Dans sa déclaration, l’exécutif affirme que « la Cour n’a aucune compétence de contrôle de constitutionnalité du droit interne, ni un titre à juger un pouvoir constituant national ». Il souligne également que deux requérants, l’Association des victimes de la torture au Togo (ASVITTO) et l’Alliance des démocrates pour le développement intégral (ADDI), ont été écartés de la procédure faute de preuve de leur enregistrement.
Le gouvernement relève en outre que la Cour « n’a constaté aucune violation du droit communautaire » et qu’elle « a refusé d’ordonner le retrait de la loi constitutionnelle de 2024 », pourtant demandé par les requérants.

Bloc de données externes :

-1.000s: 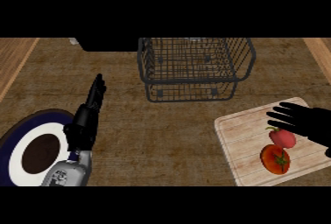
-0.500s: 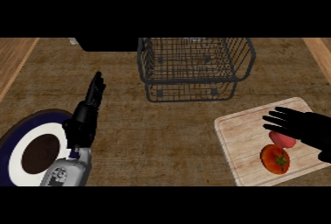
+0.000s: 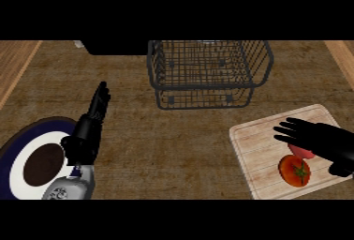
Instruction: Pick the bell pepper from the cutting board and place it in the tiered basket
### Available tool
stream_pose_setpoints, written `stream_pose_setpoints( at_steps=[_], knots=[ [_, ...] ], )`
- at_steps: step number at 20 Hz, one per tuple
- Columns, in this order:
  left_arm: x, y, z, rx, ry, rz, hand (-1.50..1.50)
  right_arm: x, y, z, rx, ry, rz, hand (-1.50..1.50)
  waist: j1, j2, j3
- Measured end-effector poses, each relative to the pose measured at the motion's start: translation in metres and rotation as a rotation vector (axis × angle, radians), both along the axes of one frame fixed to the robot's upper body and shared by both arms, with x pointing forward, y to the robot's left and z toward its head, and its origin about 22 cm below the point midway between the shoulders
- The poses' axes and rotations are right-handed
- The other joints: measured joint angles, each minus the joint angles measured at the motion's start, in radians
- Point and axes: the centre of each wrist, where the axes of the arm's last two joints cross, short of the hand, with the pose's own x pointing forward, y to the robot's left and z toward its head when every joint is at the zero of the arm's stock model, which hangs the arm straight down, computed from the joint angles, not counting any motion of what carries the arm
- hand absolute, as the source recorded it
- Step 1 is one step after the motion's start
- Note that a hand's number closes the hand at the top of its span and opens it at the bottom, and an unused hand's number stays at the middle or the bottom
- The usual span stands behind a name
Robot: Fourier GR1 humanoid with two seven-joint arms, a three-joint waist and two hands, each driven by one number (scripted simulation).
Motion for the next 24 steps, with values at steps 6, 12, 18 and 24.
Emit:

Il insiste sur le fait que la décision ne prévoit « aucune réparation pécuniaire » et se limite à inviter le Togo à veiller au respect de ses obligations internationales lors de futures réformes.
Les autorités rappellent enfin que la réforme constitutionnelle a été précédée de consultations avec les forces vives et de débats à l’Assemblée nationale. Elles estiment également que la Cour a retenu des « qualifications supposant un dessein anti-démocratique » sans avoir, selon elles, apporté d’éléments de preuve à l’appui de cette appréciation.